The power flow inside the synchronous machine is more complicated compared to the synchronous machine, because there is also ac winding on the rotor side, which results in copper loss as well.

Following the motor notation, the power low of the induction machine is shown on the slide. The total input electrical power per phase can be calculated as

\[ P_{in,\phi} = \Re\{ \mathbf{V}_\phi \mathbf{I}_\phi^* \}. \]

As the electrical power enters the stator, part of it will contribute to the loss in the core, which is called magnetisation loss or iron loss, which compromises the eddy current loss and hysteresis loss inside the magnetic core material.

Part of the power enters the stator will be taken as the loss in the stator winding, which is called stator copper loss.

The stator copper loss per phase is calculated as

\[ P_{cus,\phi} = |\mathbf{I}_s|^2r_s. \]

The rest of the power enters the air gap, and is defined as the air gap power \(P_{gap}\).

Furthermore, the copper loss in the rotor winding is taken from the air gap power. The per phase rotor copper loss is

\[ P_{cur,\phi} = |\mathbf{I}_r|^2r_r. \]

We are able to calculate the air gap power in two ways.

From the rotor circuit, the total rotor power should be the air gap power, so we have the per phase air gap power

\[ P_{gap,\phi} = |\mathbf{I}_r|^2\frac{r_r}{s}. \]

From the stator side, we know the air gap power should be the total input power minus the stator copper loss and iron loss

\[ P_{gap,\phi} = P_{in,\phi} - P_{cus,\phi} - P_{mag,\phi}. \]

The air gap power includes both the rotor copper loss and the developed mechanical power on the rotor. The per phase developed mechanical power is

\[ P_{dev, \phi} = P_{gap,\phi} - P_{cur,\phi}. \]

We could also calculate it from the rotor current and rotor resistance component:

\[ P_{dev,\phi} = |\mathbf{I}_r|^2\frac{1-s}{s}r_r. \]

Not all the developed mechanical power will be taken by the load. Part of it is taken by the mechanical losses, which include the windage loss caused by air friction, and other friction losses from the bearings.

The mechanical output power per phase would be

\[ P_{o,\phi} = P_{dev,\phi} - P_{wf,\phi}. \]

where \(P_{wf,\phi}\) is the windage and friction loss averaged to each phase.

The efficiency of the induction machine is then

\[ \eta = \frac{P_o}{P_{in}}, \]

where \(P_o\) and \(P_{in}\) are the total output power and the total input power respectively.

To obtain the torque from the calculated power, we first have to calculate the rotor mechanical speed.

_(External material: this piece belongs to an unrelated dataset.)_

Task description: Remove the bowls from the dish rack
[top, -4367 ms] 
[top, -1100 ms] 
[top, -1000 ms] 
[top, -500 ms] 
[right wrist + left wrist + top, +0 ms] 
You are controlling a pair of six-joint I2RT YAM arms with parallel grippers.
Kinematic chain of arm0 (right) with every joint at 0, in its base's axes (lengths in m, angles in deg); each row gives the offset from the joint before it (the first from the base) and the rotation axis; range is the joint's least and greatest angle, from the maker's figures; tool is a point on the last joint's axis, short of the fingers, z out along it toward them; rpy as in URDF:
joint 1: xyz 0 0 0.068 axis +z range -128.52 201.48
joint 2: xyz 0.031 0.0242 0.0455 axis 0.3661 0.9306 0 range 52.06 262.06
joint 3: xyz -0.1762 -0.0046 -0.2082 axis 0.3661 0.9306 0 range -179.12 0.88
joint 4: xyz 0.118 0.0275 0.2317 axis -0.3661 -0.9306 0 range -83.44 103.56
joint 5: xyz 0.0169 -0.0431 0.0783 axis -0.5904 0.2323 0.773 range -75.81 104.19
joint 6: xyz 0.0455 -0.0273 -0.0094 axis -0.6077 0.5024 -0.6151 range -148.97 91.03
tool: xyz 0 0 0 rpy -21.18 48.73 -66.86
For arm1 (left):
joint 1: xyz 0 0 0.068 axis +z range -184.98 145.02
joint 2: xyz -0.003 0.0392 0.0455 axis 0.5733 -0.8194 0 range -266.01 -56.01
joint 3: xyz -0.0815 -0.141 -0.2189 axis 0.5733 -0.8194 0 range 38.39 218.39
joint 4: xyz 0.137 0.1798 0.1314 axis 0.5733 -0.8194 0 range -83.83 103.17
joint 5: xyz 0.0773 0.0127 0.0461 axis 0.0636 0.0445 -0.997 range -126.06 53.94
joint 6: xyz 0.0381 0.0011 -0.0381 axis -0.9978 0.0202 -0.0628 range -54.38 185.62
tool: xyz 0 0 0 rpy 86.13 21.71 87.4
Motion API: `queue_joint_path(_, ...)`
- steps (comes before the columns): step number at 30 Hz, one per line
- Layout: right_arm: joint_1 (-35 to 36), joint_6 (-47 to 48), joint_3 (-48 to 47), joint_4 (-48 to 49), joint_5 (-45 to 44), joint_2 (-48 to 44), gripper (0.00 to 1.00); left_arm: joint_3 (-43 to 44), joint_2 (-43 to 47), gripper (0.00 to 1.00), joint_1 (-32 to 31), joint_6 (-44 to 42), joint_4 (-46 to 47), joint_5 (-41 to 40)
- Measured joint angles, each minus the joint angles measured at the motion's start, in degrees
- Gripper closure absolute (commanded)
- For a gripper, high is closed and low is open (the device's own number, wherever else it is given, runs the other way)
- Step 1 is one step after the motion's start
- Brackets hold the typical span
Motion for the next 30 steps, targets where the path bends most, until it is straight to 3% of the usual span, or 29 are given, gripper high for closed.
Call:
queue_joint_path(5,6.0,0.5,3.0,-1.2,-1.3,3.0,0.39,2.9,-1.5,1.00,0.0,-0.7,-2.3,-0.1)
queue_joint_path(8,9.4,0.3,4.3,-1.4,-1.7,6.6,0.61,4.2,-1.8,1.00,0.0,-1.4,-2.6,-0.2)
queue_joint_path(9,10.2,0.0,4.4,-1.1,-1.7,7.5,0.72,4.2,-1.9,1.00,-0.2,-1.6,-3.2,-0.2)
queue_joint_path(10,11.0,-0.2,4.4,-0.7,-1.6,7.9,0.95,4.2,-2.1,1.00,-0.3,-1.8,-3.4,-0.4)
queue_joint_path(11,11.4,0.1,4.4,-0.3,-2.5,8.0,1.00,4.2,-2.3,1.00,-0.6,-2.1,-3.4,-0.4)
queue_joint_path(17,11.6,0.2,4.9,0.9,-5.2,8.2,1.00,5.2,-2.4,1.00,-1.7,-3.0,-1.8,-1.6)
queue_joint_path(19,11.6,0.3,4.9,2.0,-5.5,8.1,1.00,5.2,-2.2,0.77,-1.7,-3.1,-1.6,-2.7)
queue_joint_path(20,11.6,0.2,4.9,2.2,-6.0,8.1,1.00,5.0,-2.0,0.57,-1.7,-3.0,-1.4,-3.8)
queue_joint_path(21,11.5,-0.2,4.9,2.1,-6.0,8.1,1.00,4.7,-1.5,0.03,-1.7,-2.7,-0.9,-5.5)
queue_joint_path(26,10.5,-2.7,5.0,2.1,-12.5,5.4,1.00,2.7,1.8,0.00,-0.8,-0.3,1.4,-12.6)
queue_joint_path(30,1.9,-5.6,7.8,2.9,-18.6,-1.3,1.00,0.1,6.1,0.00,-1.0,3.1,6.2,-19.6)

Suppose the stator supply frequency is \(f\). The synchronous speed would be \(n_s = 120f/P\). The synchronous angular speed is then

\[ \omega_{ms} = \frac{2\pi f}{P/2}. \]

The rotor mechanical speed becomes

\[ n = (1-s)n_s = (1-s)\frac{60f}{P/2}. \]

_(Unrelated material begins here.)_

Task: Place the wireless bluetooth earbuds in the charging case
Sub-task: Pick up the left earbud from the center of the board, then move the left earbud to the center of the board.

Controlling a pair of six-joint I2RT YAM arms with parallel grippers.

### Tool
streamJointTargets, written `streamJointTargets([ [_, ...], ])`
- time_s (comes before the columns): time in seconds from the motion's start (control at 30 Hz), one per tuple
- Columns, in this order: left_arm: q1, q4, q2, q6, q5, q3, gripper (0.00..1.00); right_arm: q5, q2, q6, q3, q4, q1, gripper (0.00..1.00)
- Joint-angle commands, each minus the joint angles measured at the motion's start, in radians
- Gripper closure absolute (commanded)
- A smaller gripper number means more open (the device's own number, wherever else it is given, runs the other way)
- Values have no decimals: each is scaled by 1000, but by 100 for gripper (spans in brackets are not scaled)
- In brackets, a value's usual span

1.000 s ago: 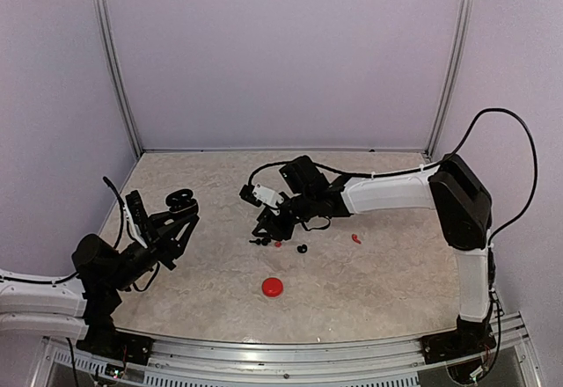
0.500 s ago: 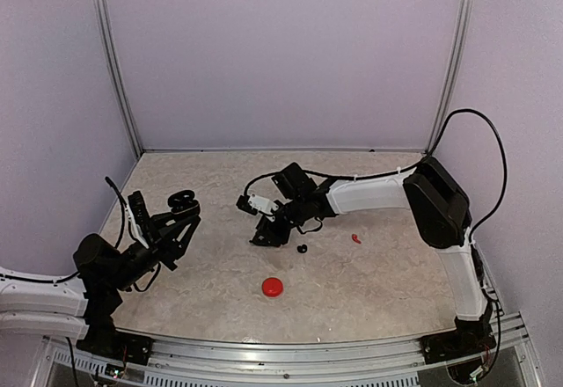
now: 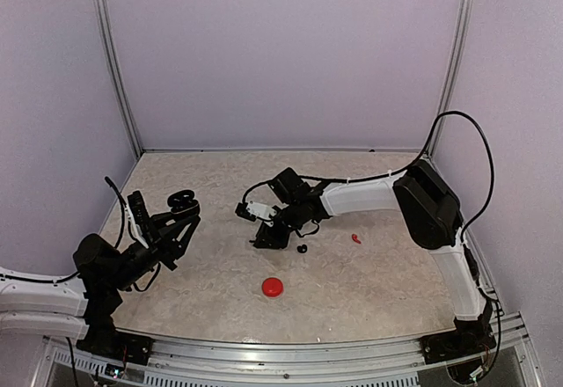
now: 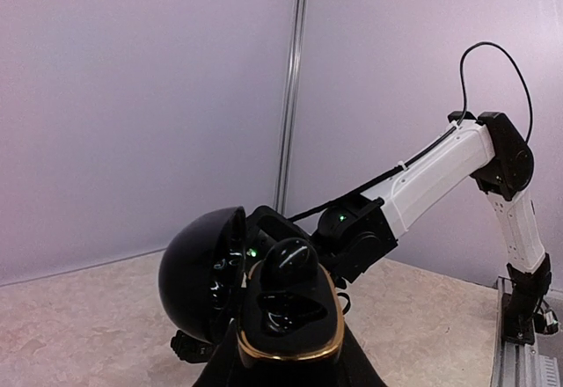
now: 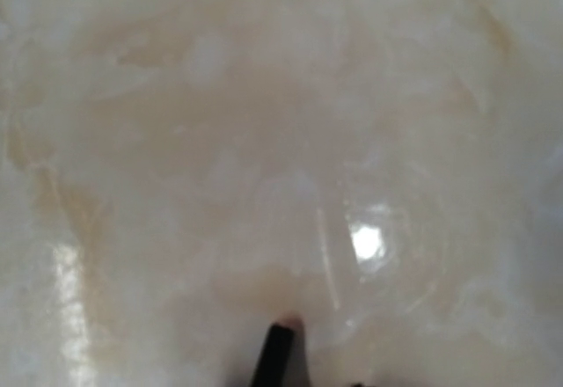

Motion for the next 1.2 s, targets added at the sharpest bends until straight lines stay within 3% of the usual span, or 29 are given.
streamJointTargets([
  [0.0,8,48,3,12,8,1,98,9,17,-19,18,-30,5,72],
  [0.27,8,52,6,9,11,5,99,76,-2,-34,13,-52,50,82],
  [0.73,8,32,-5,3,26,11,99,18,-189,35,-150,-26,72,85],
  [0.93,8,13,-20,5,27,13,99,54,-295,71,-363,51,71,85],
  [1.17,7,13,-13,6,33,20,99,94,-442,185,-655,268,57,85],
])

The rotor mechanical angular speed is then

\[ \omega_{mec} = (1-s)\omega_{ms} = (1-s)\frac{2\pi f}{P/2}. \]

The mechanical output torque is calculated from the total output power and the rotor mechanical angular speed

\[ T_o = \frac{3P_{o,\phi}}{\omega_{mec}}. \]

If we neglect the mechanical losses (windage and friction), then the developed power is the same as the output power, so the output torque is also the developed torque

\[\begin{split} \begin{align} T_o &= T_{dev} = \frac{3P_{o,\phi}}{\omega_{mec}} \\ &= \frac{3P_{dev,\phi}}{(1-s)\omega_{ms}} &= \frac{3P_{gap,\phi}}{\omega_{ms}}. \end{align} \end{split}\]

Now we can see, if the mechanical losses are neglected, we are able to calculate the output torque from either the developed torque and the rotor mechanical angular speed, or from the air gap power and the synchronous mechanical speed.

This example here is used to practice the power, loss and efficiency calculation of the induction machine.

The input current is again calculated from the input impedance.

The input power is then calculated from the voltage and current phasor, so is the power factor.

Here when we are calculating the power and torque, we should pay attention that the magnetising loss and the mechanical loss are given as the total loss of all the three phases, while the power calculated from the equivalent circuit is for one phase only.

The script below shows the calculation procedure.

1. The input current phasor is 30.63-9.18j A, or

\[\displaystyle \mathbf{I}_s=31.97\angle-16.68^\circ \mathrm{A}\]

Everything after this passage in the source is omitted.